How Should Nancy Meyers Spend the $130 Million Budget for Her New Rom-Com?
When I heard that the budget for romantic-comedy empress Nancy Meyers’s upcoming Netflix film—which will reportedly star Scarlett Johansson, Owen Wilson, Penélope Cruz, and Michael Fassbender and begin shooting in Los Angeles in May—was estimated to be $130 million, I had only one question: Why not more?
Of course, I’d rather see that money applied to erasing kids’ lunch debts or something equally worthwhile, but since I’m pretty sure the Netflix entertainment budget is reserved for…entertainment, I’m extremely down for Meyers to receive this massive chunk of change (especially since the alternative is it being reallocated to the white-cishet-man-directed superhero movie du jour). I’m no line producer, but I do have some ideas about how this budget could be used to maximize the Meyers-ish-ness of the final product. Read them below:
$10 million: On-set assistants’ salaries
Whatever these hardworking Hollywood gofers are making, it isn’t enough, and I can personally attest to this as a former TV assistant (no, I never worked for anyone remotely terrible, but I did hear war stories).
$5 million: Everything Le Creuset currently manufactures
You can’t have a Nancy Meyers film without luxury kitchenware, of course; I can just see one of her relatably stressed-out protagonists clanging her limited-edition Le Creuset pots and pans together when her date is late for the seven-course dinner she’s making him.
$15 million: The most Santa Barbara house that has ever Santa Barbara-ed
My first introduction to the beauty of extremely lavish Southern California architecture came from Meyers’s films, and in tribute, my dream version of her latest project would reserve plenty of cash to rent out a house that makes the one from It’s Complicated pale in comparison (not an easy feat, it should be said).
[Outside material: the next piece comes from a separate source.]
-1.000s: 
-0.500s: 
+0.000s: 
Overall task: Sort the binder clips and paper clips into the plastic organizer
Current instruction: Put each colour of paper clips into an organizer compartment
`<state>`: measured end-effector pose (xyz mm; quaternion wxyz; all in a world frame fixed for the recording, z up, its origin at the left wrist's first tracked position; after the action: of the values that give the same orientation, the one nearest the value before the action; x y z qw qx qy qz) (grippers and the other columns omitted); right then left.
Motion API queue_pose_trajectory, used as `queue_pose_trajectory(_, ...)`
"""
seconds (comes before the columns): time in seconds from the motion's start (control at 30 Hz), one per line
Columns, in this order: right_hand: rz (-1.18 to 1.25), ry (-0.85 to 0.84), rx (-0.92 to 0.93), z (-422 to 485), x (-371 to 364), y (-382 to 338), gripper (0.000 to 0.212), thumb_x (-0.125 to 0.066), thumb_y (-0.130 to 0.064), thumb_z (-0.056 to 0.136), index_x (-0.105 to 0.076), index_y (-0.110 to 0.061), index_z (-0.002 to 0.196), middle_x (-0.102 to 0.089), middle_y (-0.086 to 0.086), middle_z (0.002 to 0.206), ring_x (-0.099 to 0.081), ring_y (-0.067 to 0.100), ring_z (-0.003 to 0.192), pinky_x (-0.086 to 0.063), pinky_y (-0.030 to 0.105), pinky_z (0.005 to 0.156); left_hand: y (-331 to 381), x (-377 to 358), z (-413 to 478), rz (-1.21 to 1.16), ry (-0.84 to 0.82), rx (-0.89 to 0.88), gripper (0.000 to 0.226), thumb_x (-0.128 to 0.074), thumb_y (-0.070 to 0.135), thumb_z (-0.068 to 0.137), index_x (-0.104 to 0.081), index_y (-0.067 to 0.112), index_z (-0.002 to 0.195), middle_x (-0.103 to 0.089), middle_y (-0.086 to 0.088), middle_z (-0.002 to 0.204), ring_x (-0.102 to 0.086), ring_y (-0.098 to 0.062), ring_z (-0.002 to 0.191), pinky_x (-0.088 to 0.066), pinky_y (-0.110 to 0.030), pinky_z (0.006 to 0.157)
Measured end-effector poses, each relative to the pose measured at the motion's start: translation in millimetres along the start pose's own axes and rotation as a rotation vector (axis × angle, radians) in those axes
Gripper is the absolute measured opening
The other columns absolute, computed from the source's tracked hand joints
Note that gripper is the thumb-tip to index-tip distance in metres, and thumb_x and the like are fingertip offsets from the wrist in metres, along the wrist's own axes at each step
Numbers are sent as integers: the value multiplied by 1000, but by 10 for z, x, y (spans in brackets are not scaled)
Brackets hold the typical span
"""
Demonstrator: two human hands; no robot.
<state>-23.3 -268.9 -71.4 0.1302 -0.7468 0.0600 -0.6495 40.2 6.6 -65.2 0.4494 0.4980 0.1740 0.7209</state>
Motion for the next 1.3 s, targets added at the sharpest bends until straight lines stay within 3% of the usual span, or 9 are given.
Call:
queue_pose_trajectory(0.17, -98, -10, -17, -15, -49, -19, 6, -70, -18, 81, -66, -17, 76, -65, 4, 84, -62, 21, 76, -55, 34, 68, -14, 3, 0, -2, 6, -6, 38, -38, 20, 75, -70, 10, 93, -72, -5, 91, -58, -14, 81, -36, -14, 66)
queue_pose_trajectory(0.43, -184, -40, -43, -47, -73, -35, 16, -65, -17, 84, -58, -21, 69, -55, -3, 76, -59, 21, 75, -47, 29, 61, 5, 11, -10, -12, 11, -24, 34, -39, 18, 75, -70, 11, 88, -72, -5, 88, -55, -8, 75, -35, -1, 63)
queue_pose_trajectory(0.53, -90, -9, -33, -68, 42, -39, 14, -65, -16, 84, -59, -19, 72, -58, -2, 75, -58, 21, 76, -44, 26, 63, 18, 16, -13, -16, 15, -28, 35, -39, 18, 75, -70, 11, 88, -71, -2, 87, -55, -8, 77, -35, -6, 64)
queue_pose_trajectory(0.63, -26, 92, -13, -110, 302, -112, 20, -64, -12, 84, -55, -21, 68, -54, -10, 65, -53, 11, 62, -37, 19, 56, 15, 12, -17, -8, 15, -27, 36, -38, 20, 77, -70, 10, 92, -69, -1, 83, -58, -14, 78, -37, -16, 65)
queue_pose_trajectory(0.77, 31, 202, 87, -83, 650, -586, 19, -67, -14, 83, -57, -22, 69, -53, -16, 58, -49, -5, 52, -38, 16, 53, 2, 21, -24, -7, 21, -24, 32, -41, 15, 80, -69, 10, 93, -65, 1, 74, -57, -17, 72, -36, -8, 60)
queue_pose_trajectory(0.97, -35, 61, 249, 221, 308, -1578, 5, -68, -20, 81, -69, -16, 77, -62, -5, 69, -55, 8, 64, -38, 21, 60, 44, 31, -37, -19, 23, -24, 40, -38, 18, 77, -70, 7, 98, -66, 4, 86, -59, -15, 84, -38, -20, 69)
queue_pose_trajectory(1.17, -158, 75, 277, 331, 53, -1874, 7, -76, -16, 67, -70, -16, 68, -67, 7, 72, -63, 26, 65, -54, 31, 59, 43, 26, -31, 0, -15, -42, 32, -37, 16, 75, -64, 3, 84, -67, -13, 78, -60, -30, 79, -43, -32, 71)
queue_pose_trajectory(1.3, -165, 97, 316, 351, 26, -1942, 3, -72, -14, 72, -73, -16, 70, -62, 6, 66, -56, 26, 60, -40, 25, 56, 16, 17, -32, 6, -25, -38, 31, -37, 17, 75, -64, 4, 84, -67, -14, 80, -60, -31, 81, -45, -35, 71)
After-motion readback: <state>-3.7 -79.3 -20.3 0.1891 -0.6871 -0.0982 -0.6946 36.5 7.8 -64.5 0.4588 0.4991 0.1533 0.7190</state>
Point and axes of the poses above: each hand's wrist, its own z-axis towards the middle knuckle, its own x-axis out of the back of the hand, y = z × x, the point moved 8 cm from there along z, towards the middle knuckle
$2 million: A rare cask of white wine at craft services
Yes, there’s a reason on-set catering normally doesn’t provide alcohol, but I think it’s time to dispense with that tradition. Meyers and her team work hard, and they deserve to make it wine o’clock while they set and reset.
$4 million: A cameo from Rihanna
Would it make sense within the world of the film? Probably not. Do I want to see her in a Nancy Meyers movie anyway, possibly toting her new babies? Yes. (Just think of the story possibilities! She could be a friend the protagonist meets at Mommy-and-Me swim class!)
$20 million: Every white turtleneck that has ever been produced in the history of garments
To quote Diane Keaton in Something’s Gotta Give, I’m just a turtleneck kind of gal.
Everything else: A blowout cast party for all the reliable Meyers-movie players
I want Meryl sunning herself on an inflatable raft! Diane giving craft seminars over piña coladas! Lindsay Lohan reprising her role as the twins in The Parent Trap, with the benefit of some extremely expensive cloning technology! Keanu serving everyone mini frozen pizzas in his boxers! Kate Winslet teaching tutorials on how to transform your home into an idyllic Cotswolds cottage, à la The Holiday! Everyone should go home from this party with a favor in the form of a white cashmere pavé-diamond-encrusted throw (and maybe the deed to a Hamptons house).